Pikestones is the remains of a Neolithic Burial Cairn, located on Anglezarke moor in Lancashire, England. The site is approximately 150 feet (45 metres) long and 60 feet (18 metres) across at its widest point. It consisted of one burial chamber constructed of large upright slabs, capped by two lintel slabs, forming a chamber of 15 feet (4.5 metres) long, 3 feet (0.9 metres) wide and 3 feet (0.9 metres) high, covered by a huge mound of stones and turves. The cairn was aligned almost exactly North-South, with the burial chamber under the wider northern end. At the northern edge of the cairn, a double wall could be made out, curving inwards to form an entrance to a forecourt.

Today the cairn has been badly robbed and the main features are the five large gritstone slabs, the remains of the burial chamber.

Surprisingly, evidence suggests [which evidence] that the bodies were not interred directly in the tomb, but were left outside, perhaps at the entrance to the cairn, for birds and wild animals to consume the flesh and then, probably after elaborate ceremonies, the bones were placed inside the chamber.

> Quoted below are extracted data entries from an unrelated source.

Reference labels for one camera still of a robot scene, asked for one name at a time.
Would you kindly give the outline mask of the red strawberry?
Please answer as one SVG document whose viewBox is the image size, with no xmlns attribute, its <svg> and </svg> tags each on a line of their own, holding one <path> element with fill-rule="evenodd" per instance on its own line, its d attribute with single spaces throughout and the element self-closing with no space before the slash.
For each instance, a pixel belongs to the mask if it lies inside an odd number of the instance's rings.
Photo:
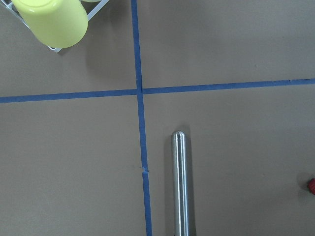
<svg viewBox="0 0 315 236">
<path fill-rule="evenodd" d="M 307 188 L 310 193 L 315 195 L 315 178 L 312 178 L 308 181 Z"/>
</svg>

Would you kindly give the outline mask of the steel muddler black tip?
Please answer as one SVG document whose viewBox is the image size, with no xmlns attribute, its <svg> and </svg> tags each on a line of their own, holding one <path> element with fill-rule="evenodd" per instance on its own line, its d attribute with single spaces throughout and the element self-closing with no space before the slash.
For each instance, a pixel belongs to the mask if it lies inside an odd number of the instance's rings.
<svg viewBox="0 0 315 236">
<path fill-rule="evenodd" d="M 182 130 L 171 136 L 173 186 L 174 186 L 174 235 L 194 236 L 194 193 L 190 137 Z"/>
</svg>

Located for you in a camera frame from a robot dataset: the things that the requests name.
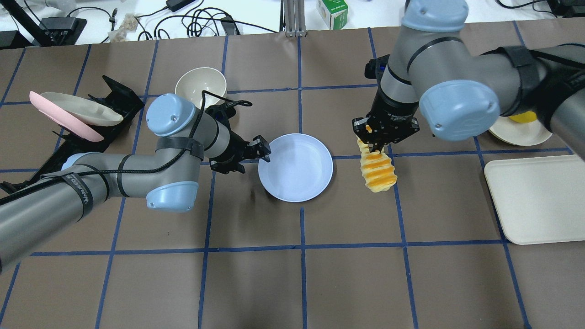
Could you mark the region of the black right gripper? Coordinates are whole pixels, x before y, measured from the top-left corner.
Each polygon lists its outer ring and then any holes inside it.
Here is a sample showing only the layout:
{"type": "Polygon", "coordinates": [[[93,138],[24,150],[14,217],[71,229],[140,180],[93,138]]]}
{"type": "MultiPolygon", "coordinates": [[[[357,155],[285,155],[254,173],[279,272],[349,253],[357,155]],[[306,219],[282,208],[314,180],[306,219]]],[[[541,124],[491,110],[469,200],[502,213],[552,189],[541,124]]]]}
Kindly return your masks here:
{"type": "Polygon", "coordinates": [[[378,89],[367,115],[352,120],[353,133],[369,152],[382,152],[390,143],[399,143],[420,131],[414,116],[417,108],[418,102],[399,102],[378,89]]]}

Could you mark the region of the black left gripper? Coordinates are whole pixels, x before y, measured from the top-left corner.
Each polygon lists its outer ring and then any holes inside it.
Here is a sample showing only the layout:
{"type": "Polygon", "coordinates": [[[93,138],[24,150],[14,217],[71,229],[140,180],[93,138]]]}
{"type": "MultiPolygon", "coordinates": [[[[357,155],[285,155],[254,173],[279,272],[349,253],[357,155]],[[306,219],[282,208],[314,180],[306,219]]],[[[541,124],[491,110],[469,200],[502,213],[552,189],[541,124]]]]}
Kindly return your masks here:
{"type": "Polygon", "coordinates": [[[245,174],[246,169],[240,162],[247,159],[261,159],[270,163],[270,154],[270,143],[261,135],[257,135],[249,142],[234,131],[230,131],[226,149],[219,156],[210,159],[210,169],[224,175],[232,171],[245,174]]]}

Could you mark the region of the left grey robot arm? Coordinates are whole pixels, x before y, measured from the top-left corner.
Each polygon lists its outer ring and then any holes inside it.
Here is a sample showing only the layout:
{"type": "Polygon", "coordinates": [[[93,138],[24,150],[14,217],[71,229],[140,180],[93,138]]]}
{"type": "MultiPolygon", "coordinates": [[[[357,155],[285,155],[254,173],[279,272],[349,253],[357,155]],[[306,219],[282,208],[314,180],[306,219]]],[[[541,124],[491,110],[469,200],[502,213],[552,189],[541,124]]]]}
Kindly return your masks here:
{"type": "Polygon", "coordinates": [[[144,198],[148,208],[165,212],[193,209],[201,163],[224,175],[245,173],[243,160],[270,161],[269,142],[250,142],[230,129],[224,114],[167,93],[150,104],[146,121],[157,137],[154,154],[70,156],[60,171],[1,199],[1,271],[14,267],[42,244],[96,206],[113,197],[144,198]]]}

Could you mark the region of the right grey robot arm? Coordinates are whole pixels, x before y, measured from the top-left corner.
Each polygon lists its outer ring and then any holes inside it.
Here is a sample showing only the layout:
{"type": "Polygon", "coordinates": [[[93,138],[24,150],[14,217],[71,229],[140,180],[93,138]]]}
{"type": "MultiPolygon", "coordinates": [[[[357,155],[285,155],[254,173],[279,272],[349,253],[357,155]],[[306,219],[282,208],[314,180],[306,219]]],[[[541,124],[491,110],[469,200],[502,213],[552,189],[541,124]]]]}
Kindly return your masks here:
{"type": "Polygon", "coordinates": [[[389,55],[368,62],[378,82],[372,107],[352,121],[372,151],[419,130],[420,110],[432,134],[459,141],[488,131],[500,117],[533,111],[574,154],[584,157],[584,45],[505,46],[478,56],[460,38],[463,0],[408,0],[389,55]]]}

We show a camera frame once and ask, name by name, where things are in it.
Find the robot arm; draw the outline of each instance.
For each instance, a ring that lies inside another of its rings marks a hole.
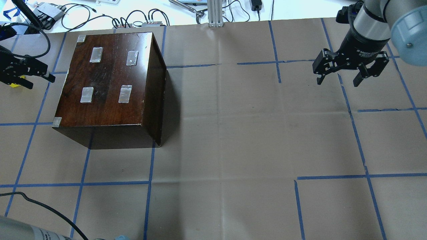
[[[319,85],[326,75],[341,69],[359,70],[355,87],[365,78],[379,76],[389,62],[381,50],[390,38],[405,62],[427,66],[427,0],[358,1],[343,7],[336,21],[349,24],[350,29],[338,51],[325,48],[314,61]]]

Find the light blue joint cap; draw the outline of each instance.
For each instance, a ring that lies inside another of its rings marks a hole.
[[[402,60],[415,66],[427,66],[427,6],[400,17],[392,27],[391,38]]]
[[[130,240],[130,239],[126,236],[121,235],[121,236],[116,237],[114,240]]]

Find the metal bracket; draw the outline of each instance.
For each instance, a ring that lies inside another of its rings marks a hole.
[[[209,27],[224,26],[221,0],[208,0],[208,20]]]

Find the black plug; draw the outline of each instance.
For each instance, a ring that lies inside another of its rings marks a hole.
[[[252,11],[260,11],[263,8],[262,0],[251,0],[252,3]]]

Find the yellow object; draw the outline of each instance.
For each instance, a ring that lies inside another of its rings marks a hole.
[[[19,84],[15,84],[15,83],[11,83],[9,86],[11,86],[12,88],[15,88],[15,87],[19,87],[20,85]]]

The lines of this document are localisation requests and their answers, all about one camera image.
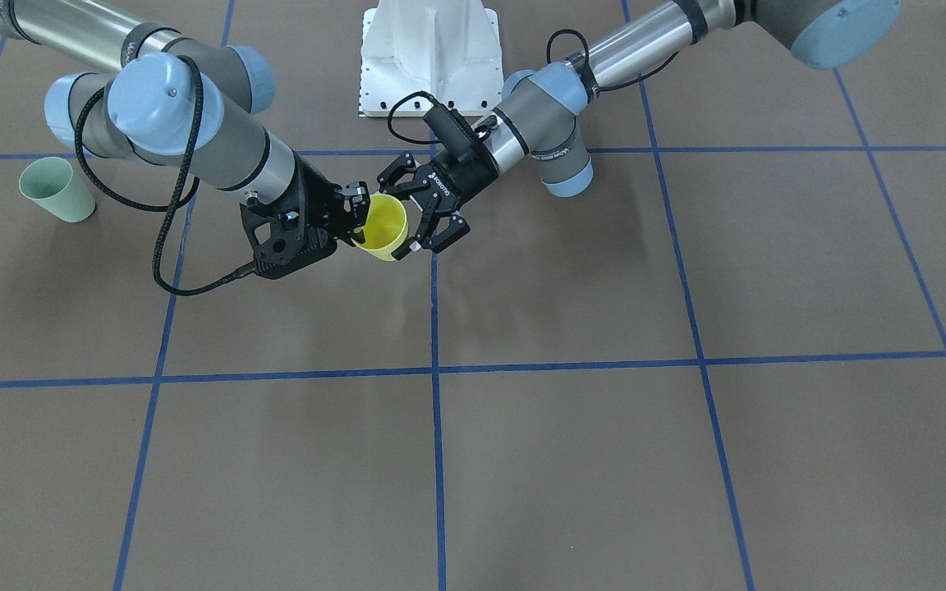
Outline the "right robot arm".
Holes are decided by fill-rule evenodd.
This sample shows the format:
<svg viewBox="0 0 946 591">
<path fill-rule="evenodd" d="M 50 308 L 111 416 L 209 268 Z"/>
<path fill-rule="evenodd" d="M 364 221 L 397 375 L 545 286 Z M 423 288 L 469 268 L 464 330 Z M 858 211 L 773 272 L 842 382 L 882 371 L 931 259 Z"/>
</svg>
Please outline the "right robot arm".
<svg viewBox="0 0 946 591">
<path fill-rule="evenodd" d="M 371 247 L 383 220 L 364 183 L 328 181 L 259 123 L 275 79 L 250 46 L 211 48 L 99 1 L 0 1 L 0 36 L 90 70 L 50 87 L 50 130 L 83 157 L 177 166 L 239 202 L 251 272 L 275 279 L 339 242 Z"/>
</svg>

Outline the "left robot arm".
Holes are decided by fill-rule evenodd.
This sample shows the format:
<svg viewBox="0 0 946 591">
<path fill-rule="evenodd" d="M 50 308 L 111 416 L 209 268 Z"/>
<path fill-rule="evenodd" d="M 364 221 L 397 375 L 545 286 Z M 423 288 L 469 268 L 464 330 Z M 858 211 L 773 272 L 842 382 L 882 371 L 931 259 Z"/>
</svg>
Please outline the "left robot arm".
<svg viewBox="0 0 946 591">
<path fill-rule="evenodd" d="M 485 187 L 533 158 L 542 184 L 560 198 L 592 183 L 579 117 L 601 94 L 661 72 L 717 30 L 757 24 L 798 61 L 833 70 L 875 46 L 896 23 L 898 1 L 664 1 L 594 44 L 540 70 L 514 72 L 502 100 L 476 124 L 435 102 L 425 123 L 443 146 L 427 164 L 384 169 L 379 190 L 449 216 Z"/>
</svg>

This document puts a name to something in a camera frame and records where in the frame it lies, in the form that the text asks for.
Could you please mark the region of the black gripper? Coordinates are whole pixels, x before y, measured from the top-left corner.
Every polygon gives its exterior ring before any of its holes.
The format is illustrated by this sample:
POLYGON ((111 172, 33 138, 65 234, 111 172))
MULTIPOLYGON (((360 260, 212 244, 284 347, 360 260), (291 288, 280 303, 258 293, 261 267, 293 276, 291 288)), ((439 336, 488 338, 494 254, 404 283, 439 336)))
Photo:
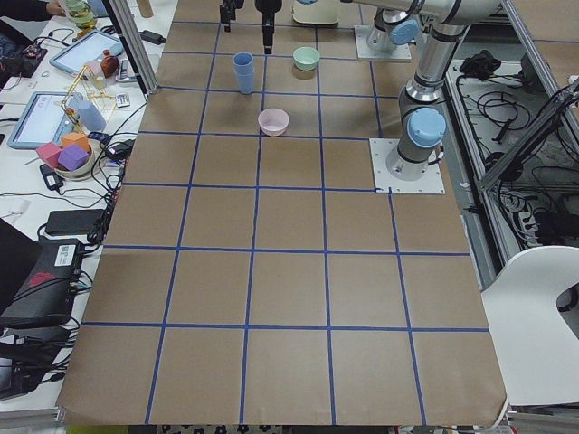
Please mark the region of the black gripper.
POLYGON ((262 40, 265 54, 272 54, 274 15, 282 8, 281 0, 255 0, 255 8, 262 14, 262 40))

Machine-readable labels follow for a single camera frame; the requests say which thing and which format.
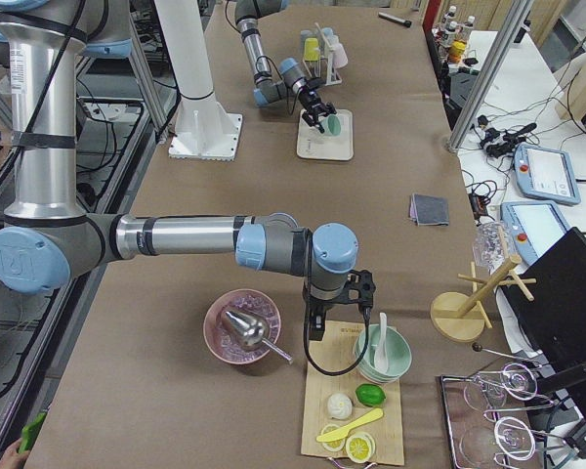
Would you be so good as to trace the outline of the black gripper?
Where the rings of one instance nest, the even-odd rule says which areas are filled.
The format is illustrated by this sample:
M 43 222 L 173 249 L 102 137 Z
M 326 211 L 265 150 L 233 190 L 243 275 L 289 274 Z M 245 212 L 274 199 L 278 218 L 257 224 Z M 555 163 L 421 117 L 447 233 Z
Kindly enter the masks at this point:
M 315 89 L 303 87 L 298 92 L 298 101 L 303 106 L 302 119 L 312 128 L 315 128 L 319 133 L 324 133 L 325 129 L 321 124 L 321 118 L 315 113 L 321 113 L 323 116 L 328 116 L 335 113 L 335 107 L 332 103 L 324 103 L 320 95 Z
M 306 304 L 305 319 L 309 321 L 309 340 L 321 341 L 325 332 L 325 315 L 335 305 L 351 303 L 350 292 L 343 289 L 338 293 L 320 293 L 313 296 L 306 287 L 303 289 L 303 298 Z

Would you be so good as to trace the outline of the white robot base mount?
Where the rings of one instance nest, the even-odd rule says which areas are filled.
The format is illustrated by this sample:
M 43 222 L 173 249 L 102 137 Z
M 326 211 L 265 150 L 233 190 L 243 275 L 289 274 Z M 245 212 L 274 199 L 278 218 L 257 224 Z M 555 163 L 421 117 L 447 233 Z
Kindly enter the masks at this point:
M 242 116 L 226 112 L 217 100 L 197 3 L 156 0 L 154 5 L 181 97 L 169 155 L 234 160 Z

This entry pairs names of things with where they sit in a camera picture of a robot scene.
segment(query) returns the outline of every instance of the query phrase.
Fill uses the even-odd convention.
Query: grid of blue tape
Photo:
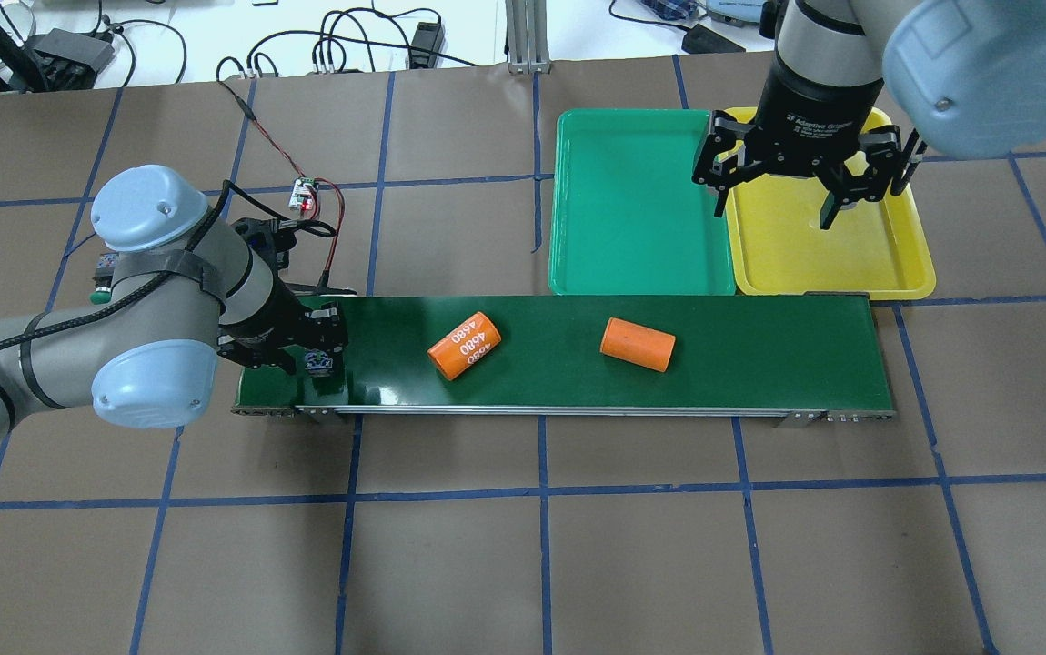
[[[676,74],[677,88],[680,92],[680,104],[682,108],[688,108],[688,95],[686,92],[684,74],[680,67],[680,59],[673,55],[673,70]],[[543,244],[543,208],[541,208],[541,182],[553,177],[552,174],[541,171],[541,130],[540,130],[540,103],[541,103],[541,75],[532,75],[532,128],[533,128],[533,161],[535,166],[531,174],[493,176],[493,178],[439,178],[439,179],[415,179],[415,181],[386,181],[385,168],[388,153],[389,123],[391,108],[394,99],[394,78],[395,74],[390,73],[386,91],[385,113],[382,117],[382,138],[381,155],[379,158],[378,179],[371,183],[343,184],[344,189],[374,189],[377,200],[373,207],[373,234],[370,241],[369,269],[366,278],[366,293],[373,293],[374,264],[380,245],[380,225],[382,195],[386,187],[390,186],[420,186],[436,184],[482,184],[482,183],[503,183],[519,182],[524,179],[532,179],[535,183],[535,250],[539,250]],[[252,83],[248,90],[248,105],[253,104],[256,93],[256,84]],[[49,205],[66,204],[77,205],[77,212],[74,217],[73,228],[66,238],[66,248],[63,250],[62,262],[56,275],[54,275],[50,295],[46,309],[53,304],[53,299],[58,295],[62,275],[66,269],[66,258],[75,249],[83,245],[86,240],[74,242],[82,216],[86,211],[87,204],[92,200],[90,190],[94,187],[94,179],[98,174],[98,167],[107,149],[111,129],[115,126],[115,117],[118,115],[119,105],[122,100],[122,91],[115,92],[115,100],[111,108],[111,115],[108,117],[107,128],[103,132],[103,138],[97,153],[94,157],[94,165],[91,166],[90,176],[87,179],[82,196],[74,199],[35,199],[35,200],[6,200],[0,202],[0,207],[23,206],[23,205]],[[241,125],[240,141],[236,144],[235,157],[232,170],[229,172],[229,179],[234,182],[241,167],[241,157],[244,154],[246,136],[248,135],[248,119]],[[1036,201],[1031,198],[1028,185],[1023,178],[1021,166],[1017,161],[1022,158],[1046,157],[1046,153],[1028,153],[1008,155],[1006,160],[1013,166],[1015,178],[1021,187],[1022,195],[1026,199],[1028,208],[1036,221],[1040,233],[1046,245],[1046,225],[1042,212],[1036,206]],[[927,157],[928,162],[951,161],[949,157]],[[249,191],[287,191],[288,187],[257,187]],[[219,194],[217,190],[206,191],[208,196]],[[756,606],[758,607],[758,617],[764,640],[764,650],[768,654],[773,653],[772,636],[770,631],[769,607],[767,603],[767,589],[764,583],[764,571],[758,555],[758,542],[756,542],[756,522],[753,515],[752,494],[761,491],[797,491],[797,490],[842,490],[842,489],[878,489],[878,488],[917,488],[918,485],[937,485],[943,495],[943,501],[951,521],[952,535],[954,535],[957,554],[959,555],[960,566],[963,568],[963,575],[968,585],[969,595],[972,600],[973,613],[976,616],[980,637],[983,646],[990,654],[996,654],[997,648],[994,646],[993,634],[988,629],[988,623],[984,613],[983,604],[980,601],[980,589],[978,589],[975,573],[973,572],[971,555],[965,546],[963,527],[960,523],[959,514],[956,511],[955,501],[952,497],[952,488],[962,484],[1021,484],[1022,482],[1046,482],[1046,473],[1018,473],[1018,474],[990,474],[990,476],[949,476],[942,455],[939,455],[938,441],[936,441],[934,423],[931,422],[931,410],[927,405],[927,397],[924,391],[923,381],[919,380],[917,364],[915,364],[915,354],[910,342],[910,335],[907,332],[903,317],[903,308],[906,307],[941,307],[941,306],[963,306],[963,303],[1033,303],[1046,302],[1044,296],[998,296],[986,298],[930,298],[923,301],[899,301],[883,302],[877,306],[890,307],[896,317],[899,336],[903,341],[904,354],[909,365],[910,377],[912,377],[915,397],[917,398],[919,411],[922,411],[924,424],[927,431],[928,444],[931,455],[934,457],[936,476],[934,477],[877,477],[876,479],[835,479],[835,480],[780,480],[780,481],[753,481],[749,474],[749,465],[745,457],[743,442],[743,431],[737,419],[731,420],[732,434],[734,434],[735,454],[737,455],[738,480],[735,482],[699,482],[698,484],[611,484],[611,485],[561,485],[553,488],[548,484],[547,477],[547,417],[540,415],[539,426],[537,426],[537,438],[539,438],[539,485],[533,488],[513,488],[494,490],[473,490],[473,491],[447,491],[447,492],[399,492],[399,493],[358,493],[358,470],[362,447],[362,432],[364,432],[364,420],[358,417],[353,432],[353,453],[349,461],[348,491],[344,494],[302,494],[302,495],[270,495],[270,497],[224,497],[224,498],[174,498],[170,495],[170,485],[175,477],[179,453],[179,437],[183,430],[179,429],[173,444],[170,445],[170,455],[166,464],[166,472],[163,477],[163,488],[160,498],[105,498],[105,500],[40,500],[40,501],[0,501],[0,511],[19,510],[82,510],[82,509],[124,509],[124,506],[141,506],[157,509],[156,527],[154,527],[147,564],[145,564],[143,581],[140,591],[139,605],[137,605],[136,617],[134,617],[134,629],[132,631],[131,647],[129,652],[136,654],[139,652],[140,638],[142,634],[142,623],[147,610],[150,593],[152,593],[154,583],[154,572],[158,556],[158,544],[160,544],[163,523],[166,512],[172,506],[221,506],[221,505],[299,505],[299,503],[344,503],[345,525],[343,530],[343,543],[341,543],[341,562],[339,573],[339,595],[336,608],[336,633],[337,643],[335,652],[340,654],[344,642],[345,630],[345,609],[347,609],[347,583],[349,574],[349,561],[353,556],[353,522],[354,506],[358,502],[429,502],[445,500],[463,500],[464,498],[539,498],[540,499],[540,541],[541,541],[541,610],[543,610],[543,650],[545,655],[555,651],[558,645],[552,638],[552,610],[551,610],[551,547],[549,546],[549,524],[548,524],[548,503],[551,497],[563,497],[563,495],[604,495],[604,494],[658,494],[658,493],[740,493],[743,494],[745,532],[747,532],[748,549],[750,554],[750,565],[752,567],[753,588],[755,588]],[[0,445],[0,470],[4,455],[10,445],[10,437],[6,436]]]

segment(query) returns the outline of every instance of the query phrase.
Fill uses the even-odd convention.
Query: printed number
[[[476,348],[478,348],[478,344],[481,344],[482,341],[485,339],[486,339],[486,333],[479,332],[476,336],[471,337],[471,340],[468,341],[468,343],[461,344],[461,346],[459,346],[459,348],[457,349],[459,349],[461,354],[471,354],[475,352]]]
[[[491,346],[482,346],[481,348],[478,348],[476,352],[474,352],[472,356],[465,358],[465,362],[468,362],[468,364],[474,364],[474,362],[481,360],[482,356],[484,356],[488,352],[491,352]]]
[[[476,329],[476,324],[472,320],[472,322],[464,324],[463,326],[457,329],[457,331],[453,331],[451,333],[451,340],[456,344],[461,344],[462,339],[465,339],[465,336],[470,335],[471,332],[474,332],[474,329]]]

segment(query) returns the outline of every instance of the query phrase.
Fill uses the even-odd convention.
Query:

Pikestones is the earliest man-made structure in the area and only one other chambered tomb has been found in Lancashire. The monument must have taken an immense amount of labour to construct and like most long barrows was erected in a prominent position, located on a ridge at a height of just over 900 feet (276 metres). This gave the Neolithic builders excellent views, and made the structure visible from a wide area of the Lancashire plain, perhaps warning other people that the land belonged to the builders.